Top of INFORMATION GIVEN

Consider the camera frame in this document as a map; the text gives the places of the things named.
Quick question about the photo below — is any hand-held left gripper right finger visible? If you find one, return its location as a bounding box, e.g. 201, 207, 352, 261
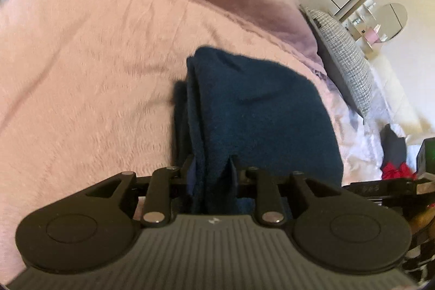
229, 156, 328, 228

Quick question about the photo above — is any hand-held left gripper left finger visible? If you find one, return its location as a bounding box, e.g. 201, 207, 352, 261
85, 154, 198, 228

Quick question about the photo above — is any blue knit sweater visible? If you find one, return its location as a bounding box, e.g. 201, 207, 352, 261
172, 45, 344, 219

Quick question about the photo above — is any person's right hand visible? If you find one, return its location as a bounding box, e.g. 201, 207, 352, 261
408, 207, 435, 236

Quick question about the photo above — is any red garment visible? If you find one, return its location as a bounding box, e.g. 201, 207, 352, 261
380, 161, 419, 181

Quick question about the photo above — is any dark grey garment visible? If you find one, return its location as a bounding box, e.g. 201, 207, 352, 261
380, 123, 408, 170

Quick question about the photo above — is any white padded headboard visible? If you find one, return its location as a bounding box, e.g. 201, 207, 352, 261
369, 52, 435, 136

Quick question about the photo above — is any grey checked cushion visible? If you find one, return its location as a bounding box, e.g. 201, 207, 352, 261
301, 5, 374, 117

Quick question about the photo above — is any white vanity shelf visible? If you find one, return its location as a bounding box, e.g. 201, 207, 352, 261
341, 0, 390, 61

Bottom of INFORMATION GIVEN
Top of INFORMATION GIVEN

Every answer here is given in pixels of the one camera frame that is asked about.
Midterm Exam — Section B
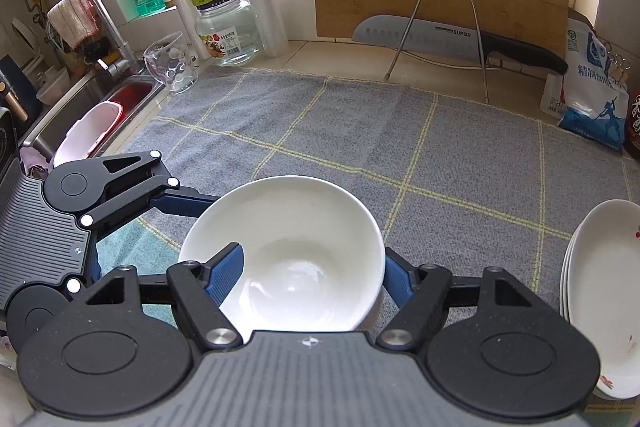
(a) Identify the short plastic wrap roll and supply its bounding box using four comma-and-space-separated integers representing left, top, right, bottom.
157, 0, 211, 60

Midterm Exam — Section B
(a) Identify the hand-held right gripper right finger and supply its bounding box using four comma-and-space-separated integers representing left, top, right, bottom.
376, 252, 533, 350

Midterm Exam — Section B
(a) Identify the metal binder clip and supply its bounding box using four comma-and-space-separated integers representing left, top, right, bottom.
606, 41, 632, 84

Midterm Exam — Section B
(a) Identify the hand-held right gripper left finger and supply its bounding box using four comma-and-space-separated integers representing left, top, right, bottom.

Bottom of INFORMATION GIVEN
Top of INFORMATION GIVEN

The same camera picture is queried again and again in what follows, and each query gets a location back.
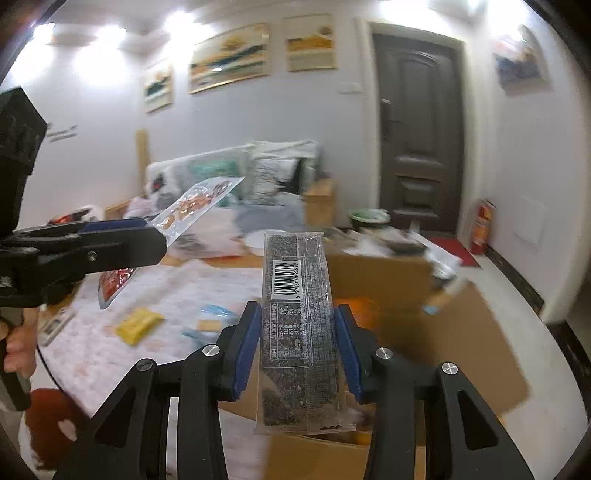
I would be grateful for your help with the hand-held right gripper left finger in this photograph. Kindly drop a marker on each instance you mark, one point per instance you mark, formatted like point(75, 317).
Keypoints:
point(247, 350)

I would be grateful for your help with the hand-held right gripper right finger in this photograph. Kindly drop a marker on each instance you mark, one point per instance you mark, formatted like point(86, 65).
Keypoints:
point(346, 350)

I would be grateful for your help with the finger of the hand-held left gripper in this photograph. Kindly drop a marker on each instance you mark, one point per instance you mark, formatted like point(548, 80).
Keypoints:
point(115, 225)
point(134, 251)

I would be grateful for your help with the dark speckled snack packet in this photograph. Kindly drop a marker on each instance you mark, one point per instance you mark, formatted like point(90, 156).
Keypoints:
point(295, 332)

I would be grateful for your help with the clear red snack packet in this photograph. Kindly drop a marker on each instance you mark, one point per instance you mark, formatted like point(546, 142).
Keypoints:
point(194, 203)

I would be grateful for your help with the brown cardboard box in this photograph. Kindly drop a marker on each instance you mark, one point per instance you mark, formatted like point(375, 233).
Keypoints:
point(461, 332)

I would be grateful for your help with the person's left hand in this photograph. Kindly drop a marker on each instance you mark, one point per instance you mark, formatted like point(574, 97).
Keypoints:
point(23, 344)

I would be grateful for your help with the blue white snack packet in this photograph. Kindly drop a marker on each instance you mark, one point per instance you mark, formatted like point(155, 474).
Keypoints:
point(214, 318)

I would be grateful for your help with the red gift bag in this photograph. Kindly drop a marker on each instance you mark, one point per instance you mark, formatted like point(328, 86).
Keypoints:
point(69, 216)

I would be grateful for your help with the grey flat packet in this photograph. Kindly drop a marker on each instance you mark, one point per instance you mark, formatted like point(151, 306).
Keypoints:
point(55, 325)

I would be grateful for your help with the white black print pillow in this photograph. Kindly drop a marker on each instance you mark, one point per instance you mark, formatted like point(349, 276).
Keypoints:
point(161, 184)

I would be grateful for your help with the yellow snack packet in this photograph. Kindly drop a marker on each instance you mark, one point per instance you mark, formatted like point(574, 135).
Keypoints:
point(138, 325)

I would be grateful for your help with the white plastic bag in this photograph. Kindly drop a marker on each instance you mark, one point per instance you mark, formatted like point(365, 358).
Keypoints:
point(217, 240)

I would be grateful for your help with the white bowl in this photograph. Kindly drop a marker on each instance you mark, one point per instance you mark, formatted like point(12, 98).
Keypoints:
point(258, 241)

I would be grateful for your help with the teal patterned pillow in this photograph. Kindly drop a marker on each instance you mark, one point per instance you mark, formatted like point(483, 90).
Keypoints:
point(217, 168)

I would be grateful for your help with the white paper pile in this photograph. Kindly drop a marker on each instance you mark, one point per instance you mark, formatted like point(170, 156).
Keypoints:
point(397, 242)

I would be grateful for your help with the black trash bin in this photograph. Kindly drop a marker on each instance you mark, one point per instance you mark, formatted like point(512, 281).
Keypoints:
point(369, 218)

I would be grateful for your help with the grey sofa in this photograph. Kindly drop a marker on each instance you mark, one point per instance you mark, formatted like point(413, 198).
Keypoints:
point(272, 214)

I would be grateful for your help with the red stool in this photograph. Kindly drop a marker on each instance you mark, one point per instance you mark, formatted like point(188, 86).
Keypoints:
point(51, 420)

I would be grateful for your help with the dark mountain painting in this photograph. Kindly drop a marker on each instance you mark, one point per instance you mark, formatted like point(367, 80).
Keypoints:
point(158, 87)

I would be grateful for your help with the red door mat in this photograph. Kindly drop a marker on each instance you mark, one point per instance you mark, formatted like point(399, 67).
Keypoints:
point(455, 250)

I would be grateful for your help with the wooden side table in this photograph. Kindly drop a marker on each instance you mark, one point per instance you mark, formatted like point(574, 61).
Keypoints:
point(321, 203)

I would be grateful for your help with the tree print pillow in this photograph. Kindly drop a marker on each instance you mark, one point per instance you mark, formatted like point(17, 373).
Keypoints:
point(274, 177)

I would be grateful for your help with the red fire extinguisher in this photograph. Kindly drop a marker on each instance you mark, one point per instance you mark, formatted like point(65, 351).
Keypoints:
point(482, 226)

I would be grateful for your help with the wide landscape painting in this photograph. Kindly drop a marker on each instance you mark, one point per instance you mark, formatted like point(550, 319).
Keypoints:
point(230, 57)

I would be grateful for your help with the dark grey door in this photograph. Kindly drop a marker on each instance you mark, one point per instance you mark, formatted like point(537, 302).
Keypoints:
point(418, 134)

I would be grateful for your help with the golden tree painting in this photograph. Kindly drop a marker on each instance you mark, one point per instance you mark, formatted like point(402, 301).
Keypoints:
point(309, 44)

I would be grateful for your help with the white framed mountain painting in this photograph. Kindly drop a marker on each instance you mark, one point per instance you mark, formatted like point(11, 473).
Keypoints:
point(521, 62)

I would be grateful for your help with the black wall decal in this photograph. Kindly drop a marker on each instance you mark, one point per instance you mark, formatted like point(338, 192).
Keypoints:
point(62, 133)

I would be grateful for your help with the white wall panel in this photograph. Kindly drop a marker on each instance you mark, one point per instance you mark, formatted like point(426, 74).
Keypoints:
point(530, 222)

Bottom of INFORMATION GIVEN

» **DIRECTIONS FOR THIS TASK**:
If a line in the entries above has the word "camera", copy it.

» **EXERCISE SOLUTION**:
Consider the camera frame in this document as a map; the text gives the places of the things named.
Every answer here is given in pixels of the one camera frame that is asked about.
The same camera picture is queried again and again in what follows, and each query gets a location back.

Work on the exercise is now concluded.